MyClass my_function()
{
  std::cout << "run my_function()" << std::endl;
  MyClass a;
  std::cout << "my_function is going to return a..." << std::endl;
  return a;
}

int main(int argc, char** argv)
{
  MyClass b = my_function();

  MyClass c;
  c = my_function();

  return 0;
}

The output is the following:

输出如下：

run my_function()
run constructor MyClass::MyClass()
my_function is going to return a...
run constructor MyClass::MyClass()
run my_function()
run constructor MyClass::MyClass()
my_function is going to return a...
run assignation MyClass::operator=(const MyClass&)
run destructor MyClass::~MyClass()
run destructor MyClass::~MyClass()
run destructor MyClass::~MyClass()

I do not agree and do not recommendto return a vector:

我不同意也不建议返回一个vector：

vector <double> vectorial(vector <double> a, vector <double> b)
{
    vector <double> c{ a[1] * b[2] - b[1] * a[2], -a[0] * b[2] + b[0] * a[2], a[0] * b[1] - b[0] * a[1] };
    return c;
}

This is much faster:

这要快得多：

void vectorial(vector <double> a, vector <double> b, vector <double> &c)
{
    c[0] = a[1] * b[2] - b[1] * a[2]; c[1] = -a[0] * b[2] + b[0] * a[2]; c[2] = a[0] * b[1] - b[0] * a[1];
}

I tested on Visual Studio 2017 with the following results in release mode:

我在 Visual Studio 2017 上进行了测试，在发布模式下的结果如下：

8.01 MOPs by reference
5.09 MOPs returning vector

8.01 MOPs 参考
5.09 MOPs 返回向量

In debug mode, things are much worse:

在调试模式下，情况更糟：

0.053 MOPS by reference
0.034 MOPs by return vector

0.053 MOPS 参考
0.034 MOP返回向量

This is actually a failure of design. You shouldn't be using a return value for anything not a primitive for anything that is not relatively trivial.

这实际上是设计的失败。你不应该为任何不是相对微不足道的东西使用返回值。

The ideal solution should be implemented through a return parameter with a decision on reference/pointer and the proper use of a "const\'y\'ness" as a descriptor.

理想的解决方案应该通过一个返回参数来实现，该参数决定了引用/指针，并正确使用“const\'y\'ness”作为描述符。

On top of this, you should realise that the label on an array in C and C++ is effectively a pointer and its subscription are effectively an offset or an addition symbol.

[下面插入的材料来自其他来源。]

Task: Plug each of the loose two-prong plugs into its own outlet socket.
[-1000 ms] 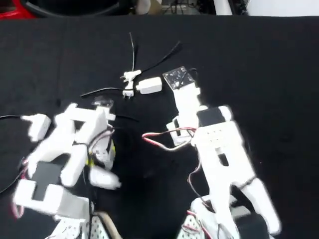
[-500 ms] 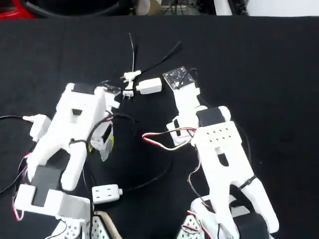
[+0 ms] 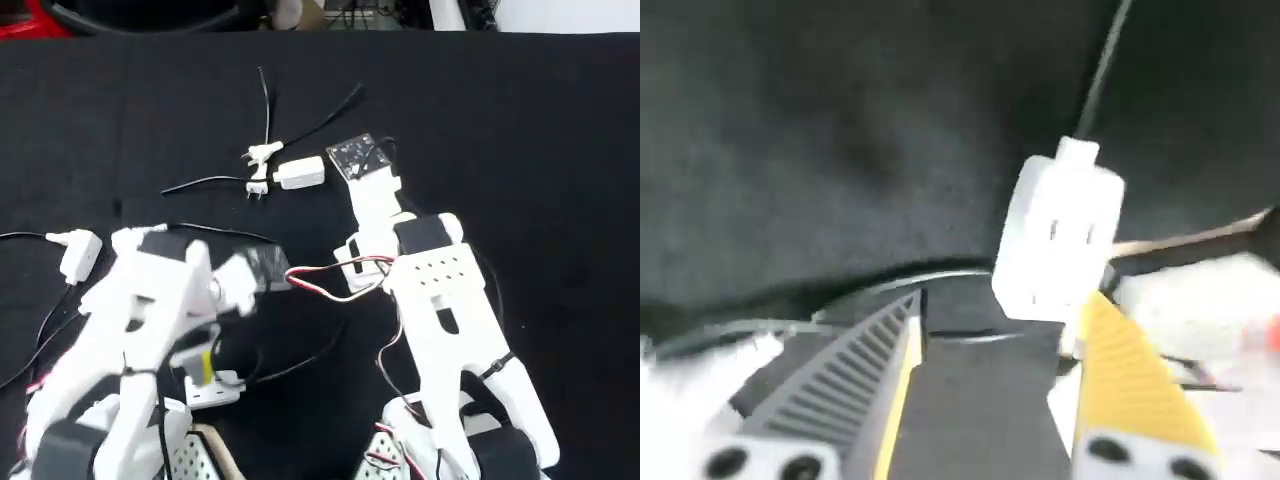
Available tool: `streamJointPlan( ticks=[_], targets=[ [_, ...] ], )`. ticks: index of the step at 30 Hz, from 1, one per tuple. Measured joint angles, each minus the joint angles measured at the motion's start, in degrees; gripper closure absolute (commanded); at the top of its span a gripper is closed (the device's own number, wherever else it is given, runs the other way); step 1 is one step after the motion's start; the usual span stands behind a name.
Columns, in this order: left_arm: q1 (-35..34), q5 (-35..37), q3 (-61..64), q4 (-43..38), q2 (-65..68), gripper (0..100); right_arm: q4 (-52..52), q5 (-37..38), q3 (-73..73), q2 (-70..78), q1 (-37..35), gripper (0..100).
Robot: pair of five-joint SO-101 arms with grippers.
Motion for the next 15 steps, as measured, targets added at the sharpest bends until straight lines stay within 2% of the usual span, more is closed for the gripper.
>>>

最重要的是，您应该意识到 C 和 C++ 中数组上的标签实际上是一个指针，其订阅实际上是一个偏移量或加法符号。

So the label or ptr array_ptr === array label thus returning foo[offset] is really saying return element at memory pointer location foo + offset of type return type.

所以标签或 ptr array_ptr === 数组标签因此返回 foo[offset] 实际上是在说返回元素在内存指针位置 foo + 类型返回类型的偏移量。